EXERCISE INSTRUCTIONS
Look for "text" in each line of the entries, and return the matching lines.

Source data:
-.-.-
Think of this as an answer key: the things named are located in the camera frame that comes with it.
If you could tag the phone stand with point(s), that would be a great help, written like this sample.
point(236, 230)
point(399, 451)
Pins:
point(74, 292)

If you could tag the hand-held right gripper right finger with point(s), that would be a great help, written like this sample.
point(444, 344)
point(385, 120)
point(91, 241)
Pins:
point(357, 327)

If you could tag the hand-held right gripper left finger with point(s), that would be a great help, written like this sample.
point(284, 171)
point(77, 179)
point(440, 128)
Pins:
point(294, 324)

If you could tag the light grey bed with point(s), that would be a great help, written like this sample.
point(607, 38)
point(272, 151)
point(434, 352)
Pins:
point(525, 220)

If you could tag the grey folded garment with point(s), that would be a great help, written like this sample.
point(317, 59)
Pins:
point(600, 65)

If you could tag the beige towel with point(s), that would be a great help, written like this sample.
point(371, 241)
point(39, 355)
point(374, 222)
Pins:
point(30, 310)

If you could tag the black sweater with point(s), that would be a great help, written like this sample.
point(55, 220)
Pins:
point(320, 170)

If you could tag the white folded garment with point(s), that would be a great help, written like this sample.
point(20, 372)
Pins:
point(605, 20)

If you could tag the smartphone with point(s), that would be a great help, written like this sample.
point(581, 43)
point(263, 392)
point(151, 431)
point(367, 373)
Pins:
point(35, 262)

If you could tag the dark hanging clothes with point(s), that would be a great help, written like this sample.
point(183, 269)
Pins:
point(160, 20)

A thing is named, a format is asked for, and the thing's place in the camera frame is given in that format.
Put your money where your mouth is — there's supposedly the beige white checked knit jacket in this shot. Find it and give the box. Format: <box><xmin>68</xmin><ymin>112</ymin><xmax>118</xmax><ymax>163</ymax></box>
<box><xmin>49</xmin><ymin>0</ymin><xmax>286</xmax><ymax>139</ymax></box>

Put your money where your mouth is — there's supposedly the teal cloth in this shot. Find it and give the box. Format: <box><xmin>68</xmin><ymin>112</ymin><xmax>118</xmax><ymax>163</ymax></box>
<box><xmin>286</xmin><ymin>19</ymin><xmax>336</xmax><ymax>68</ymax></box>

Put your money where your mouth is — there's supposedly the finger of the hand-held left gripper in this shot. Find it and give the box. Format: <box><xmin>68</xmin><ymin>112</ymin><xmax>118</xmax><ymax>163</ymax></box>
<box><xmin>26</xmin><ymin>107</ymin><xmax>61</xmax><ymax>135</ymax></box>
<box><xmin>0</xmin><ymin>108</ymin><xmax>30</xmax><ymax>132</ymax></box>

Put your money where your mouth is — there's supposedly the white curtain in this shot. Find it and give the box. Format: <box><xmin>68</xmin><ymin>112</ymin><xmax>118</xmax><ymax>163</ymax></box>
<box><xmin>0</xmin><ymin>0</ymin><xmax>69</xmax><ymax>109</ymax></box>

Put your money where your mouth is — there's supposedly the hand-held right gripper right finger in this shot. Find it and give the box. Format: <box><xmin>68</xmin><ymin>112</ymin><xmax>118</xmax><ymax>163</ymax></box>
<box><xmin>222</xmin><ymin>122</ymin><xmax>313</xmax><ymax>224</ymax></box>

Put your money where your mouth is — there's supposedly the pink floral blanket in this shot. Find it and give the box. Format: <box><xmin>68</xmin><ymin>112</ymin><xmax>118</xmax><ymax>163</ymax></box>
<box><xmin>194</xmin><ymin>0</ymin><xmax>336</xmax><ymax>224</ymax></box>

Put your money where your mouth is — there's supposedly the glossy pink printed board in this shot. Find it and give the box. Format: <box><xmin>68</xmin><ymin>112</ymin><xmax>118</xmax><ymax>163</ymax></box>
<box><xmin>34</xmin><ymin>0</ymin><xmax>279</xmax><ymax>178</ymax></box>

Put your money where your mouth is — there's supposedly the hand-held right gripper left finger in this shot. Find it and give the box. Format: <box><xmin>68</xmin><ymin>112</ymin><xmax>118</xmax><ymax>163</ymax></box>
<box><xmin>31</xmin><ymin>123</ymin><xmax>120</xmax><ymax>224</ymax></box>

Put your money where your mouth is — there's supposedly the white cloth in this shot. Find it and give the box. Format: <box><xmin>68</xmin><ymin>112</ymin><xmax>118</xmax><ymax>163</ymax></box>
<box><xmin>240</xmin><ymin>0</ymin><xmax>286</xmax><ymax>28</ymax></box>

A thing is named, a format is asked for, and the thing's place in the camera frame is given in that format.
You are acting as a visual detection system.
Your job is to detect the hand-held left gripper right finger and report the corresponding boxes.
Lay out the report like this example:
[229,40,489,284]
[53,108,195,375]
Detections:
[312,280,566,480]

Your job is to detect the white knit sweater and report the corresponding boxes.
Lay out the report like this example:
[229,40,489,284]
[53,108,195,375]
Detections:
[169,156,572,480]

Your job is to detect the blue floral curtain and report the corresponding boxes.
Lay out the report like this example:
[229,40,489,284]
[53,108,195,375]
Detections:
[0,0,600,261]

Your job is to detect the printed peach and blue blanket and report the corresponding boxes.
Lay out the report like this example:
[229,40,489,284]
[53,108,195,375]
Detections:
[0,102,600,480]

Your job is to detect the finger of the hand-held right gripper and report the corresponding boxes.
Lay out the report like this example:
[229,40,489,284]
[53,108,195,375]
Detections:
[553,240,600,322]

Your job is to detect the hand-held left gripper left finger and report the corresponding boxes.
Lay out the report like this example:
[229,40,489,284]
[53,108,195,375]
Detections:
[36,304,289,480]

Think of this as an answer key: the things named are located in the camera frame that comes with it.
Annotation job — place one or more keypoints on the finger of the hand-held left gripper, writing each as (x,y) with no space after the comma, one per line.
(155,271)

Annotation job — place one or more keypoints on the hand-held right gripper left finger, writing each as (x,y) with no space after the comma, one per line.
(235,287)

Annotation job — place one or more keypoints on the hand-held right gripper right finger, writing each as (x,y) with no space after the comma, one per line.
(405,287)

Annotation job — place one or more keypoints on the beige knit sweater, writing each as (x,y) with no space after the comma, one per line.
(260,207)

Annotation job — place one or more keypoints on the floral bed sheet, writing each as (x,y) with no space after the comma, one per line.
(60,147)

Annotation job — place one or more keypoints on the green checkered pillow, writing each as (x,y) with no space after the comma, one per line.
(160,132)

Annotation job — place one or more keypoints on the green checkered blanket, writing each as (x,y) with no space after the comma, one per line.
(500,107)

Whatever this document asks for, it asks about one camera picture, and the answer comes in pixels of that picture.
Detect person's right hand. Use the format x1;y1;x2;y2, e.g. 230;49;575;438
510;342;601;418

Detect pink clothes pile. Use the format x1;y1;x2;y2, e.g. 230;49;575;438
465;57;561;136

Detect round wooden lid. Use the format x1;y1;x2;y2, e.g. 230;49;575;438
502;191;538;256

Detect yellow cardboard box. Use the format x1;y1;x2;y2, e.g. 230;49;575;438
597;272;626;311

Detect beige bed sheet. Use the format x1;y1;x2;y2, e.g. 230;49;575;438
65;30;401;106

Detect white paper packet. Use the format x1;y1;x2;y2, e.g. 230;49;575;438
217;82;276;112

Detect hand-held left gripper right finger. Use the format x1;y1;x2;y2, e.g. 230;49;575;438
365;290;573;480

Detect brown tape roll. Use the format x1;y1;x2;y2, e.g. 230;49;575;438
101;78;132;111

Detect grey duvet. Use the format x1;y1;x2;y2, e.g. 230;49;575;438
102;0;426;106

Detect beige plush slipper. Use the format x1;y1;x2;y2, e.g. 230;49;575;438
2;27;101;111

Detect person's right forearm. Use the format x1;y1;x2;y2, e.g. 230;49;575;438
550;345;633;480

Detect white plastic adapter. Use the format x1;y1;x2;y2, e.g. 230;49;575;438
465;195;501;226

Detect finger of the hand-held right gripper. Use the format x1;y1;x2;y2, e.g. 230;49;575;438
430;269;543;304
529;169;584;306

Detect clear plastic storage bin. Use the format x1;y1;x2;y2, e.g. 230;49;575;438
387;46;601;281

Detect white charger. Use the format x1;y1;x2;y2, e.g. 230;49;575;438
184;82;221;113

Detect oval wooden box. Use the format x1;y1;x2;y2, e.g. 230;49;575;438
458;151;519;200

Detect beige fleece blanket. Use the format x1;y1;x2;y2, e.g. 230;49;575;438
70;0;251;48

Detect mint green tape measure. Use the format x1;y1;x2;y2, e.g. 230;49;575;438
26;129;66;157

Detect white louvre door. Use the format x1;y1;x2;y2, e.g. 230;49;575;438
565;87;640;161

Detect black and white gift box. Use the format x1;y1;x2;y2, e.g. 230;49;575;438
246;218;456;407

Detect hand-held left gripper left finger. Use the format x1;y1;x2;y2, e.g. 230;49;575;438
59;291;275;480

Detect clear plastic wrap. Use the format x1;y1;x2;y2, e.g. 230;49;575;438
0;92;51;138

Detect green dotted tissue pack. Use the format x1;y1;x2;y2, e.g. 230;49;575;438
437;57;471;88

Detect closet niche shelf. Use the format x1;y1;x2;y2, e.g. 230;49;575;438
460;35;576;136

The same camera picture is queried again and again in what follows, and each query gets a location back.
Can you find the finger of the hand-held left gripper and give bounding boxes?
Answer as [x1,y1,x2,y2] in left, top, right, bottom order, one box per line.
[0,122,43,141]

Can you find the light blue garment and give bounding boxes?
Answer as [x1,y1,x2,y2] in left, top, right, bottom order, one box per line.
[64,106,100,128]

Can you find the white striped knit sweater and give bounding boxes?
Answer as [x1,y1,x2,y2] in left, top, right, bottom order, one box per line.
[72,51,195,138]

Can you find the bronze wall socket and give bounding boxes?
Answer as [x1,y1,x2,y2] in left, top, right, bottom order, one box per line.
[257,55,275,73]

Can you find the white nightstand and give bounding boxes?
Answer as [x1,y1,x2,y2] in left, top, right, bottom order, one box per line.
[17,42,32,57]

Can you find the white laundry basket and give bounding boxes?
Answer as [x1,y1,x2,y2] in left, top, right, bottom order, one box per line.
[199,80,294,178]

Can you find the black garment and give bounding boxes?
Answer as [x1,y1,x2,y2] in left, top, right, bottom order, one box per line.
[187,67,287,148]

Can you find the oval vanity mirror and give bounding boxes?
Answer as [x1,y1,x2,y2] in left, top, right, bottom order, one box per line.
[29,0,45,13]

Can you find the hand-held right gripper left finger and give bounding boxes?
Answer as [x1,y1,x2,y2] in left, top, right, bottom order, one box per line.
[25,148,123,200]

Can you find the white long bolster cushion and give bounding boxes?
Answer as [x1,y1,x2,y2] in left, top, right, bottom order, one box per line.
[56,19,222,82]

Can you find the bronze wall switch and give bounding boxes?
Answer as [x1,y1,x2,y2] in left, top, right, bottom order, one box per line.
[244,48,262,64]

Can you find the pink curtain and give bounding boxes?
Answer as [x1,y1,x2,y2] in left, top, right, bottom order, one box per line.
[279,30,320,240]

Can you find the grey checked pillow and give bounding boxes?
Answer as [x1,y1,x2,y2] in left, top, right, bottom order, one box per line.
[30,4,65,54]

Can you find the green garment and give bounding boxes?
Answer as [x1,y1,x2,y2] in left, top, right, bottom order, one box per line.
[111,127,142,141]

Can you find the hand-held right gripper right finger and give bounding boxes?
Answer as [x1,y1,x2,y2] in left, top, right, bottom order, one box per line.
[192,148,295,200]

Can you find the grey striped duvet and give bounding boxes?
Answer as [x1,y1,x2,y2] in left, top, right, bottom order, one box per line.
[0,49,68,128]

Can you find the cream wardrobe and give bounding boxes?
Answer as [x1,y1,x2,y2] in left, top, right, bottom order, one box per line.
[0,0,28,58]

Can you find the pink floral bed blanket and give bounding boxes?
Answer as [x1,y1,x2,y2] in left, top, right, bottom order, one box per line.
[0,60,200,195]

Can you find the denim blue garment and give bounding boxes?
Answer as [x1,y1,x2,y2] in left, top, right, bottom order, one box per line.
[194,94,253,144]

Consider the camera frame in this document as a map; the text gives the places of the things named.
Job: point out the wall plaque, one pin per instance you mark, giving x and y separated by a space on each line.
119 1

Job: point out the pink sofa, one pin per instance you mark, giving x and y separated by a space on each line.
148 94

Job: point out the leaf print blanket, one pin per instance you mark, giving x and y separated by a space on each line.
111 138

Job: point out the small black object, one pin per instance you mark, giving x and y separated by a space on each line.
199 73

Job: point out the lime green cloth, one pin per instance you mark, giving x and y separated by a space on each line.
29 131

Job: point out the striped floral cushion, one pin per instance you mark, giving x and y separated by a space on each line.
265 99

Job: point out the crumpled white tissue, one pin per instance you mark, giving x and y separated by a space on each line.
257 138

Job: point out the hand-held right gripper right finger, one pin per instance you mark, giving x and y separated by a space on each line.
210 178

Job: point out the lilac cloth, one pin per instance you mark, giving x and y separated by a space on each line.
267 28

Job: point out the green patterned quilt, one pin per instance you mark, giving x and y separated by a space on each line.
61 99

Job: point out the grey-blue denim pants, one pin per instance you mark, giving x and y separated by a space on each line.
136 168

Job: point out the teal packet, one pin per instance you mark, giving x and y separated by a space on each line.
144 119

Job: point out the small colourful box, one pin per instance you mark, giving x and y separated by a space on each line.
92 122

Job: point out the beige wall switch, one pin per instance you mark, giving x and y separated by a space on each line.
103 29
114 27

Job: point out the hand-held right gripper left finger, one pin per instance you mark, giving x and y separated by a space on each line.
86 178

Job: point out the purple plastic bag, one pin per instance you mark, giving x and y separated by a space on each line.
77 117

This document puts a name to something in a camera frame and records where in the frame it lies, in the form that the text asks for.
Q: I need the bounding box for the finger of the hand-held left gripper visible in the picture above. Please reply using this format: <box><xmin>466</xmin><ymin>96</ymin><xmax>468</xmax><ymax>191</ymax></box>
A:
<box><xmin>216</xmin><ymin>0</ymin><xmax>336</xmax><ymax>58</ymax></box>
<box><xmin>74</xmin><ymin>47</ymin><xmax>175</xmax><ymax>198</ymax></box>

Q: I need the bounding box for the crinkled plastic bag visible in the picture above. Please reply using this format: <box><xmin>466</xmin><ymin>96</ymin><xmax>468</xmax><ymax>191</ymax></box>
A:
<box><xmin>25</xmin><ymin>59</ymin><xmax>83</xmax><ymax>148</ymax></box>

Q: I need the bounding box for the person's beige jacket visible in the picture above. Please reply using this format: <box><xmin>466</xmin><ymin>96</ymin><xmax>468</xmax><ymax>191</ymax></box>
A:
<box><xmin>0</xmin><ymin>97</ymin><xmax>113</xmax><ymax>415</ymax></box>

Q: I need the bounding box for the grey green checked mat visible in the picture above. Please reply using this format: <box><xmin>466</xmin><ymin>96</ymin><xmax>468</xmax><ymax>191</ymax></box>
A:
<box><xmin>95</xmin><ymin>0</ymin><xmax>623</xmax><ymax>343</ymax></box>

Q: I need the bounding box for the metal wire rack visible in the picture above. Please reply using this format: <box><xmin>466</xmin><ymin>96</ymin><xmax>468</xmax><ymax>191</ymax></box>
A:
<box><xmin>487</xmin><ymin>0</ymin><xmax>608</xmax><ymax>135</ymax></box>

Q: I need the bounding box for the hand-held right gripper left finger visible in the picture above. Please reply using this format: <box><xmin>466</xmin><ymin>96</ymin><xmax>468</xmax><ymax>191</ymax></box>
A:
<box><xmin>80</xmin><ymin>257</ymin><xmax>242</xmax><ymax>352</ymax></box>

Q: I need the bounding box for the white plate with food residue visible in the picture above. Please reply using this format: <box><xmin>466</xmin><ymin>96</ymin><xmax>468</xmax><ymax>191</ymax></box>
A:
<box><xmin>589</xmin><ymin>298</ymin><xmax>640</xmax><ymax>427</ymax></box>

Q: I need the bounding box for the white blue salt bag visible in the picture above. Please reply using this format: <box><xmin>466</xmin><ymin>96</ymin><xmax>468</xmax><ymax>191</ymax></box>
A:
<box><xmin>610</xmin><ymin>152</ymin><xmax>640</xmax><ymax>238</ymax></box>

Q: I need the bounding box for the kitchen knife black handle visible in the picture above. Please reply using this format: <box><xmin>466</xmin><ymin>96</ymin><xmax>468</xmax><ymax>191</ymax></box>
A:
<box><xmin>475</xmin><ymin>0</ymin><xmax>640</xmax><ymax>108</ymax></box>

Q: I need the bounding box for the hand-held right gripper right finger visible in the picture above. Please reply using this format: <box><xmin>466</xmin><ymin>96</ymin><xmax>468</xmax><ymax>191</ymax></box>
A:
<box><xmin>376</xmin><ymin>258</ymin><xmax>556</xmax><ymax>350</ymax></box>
-.-.-
PROBLEM SOLUTION
Consider the camera frame in this document as a map; the text gives the places of the things named.
This document puts a name to something in a camera frame and records where in the frame it lies, in the form that the text asks for.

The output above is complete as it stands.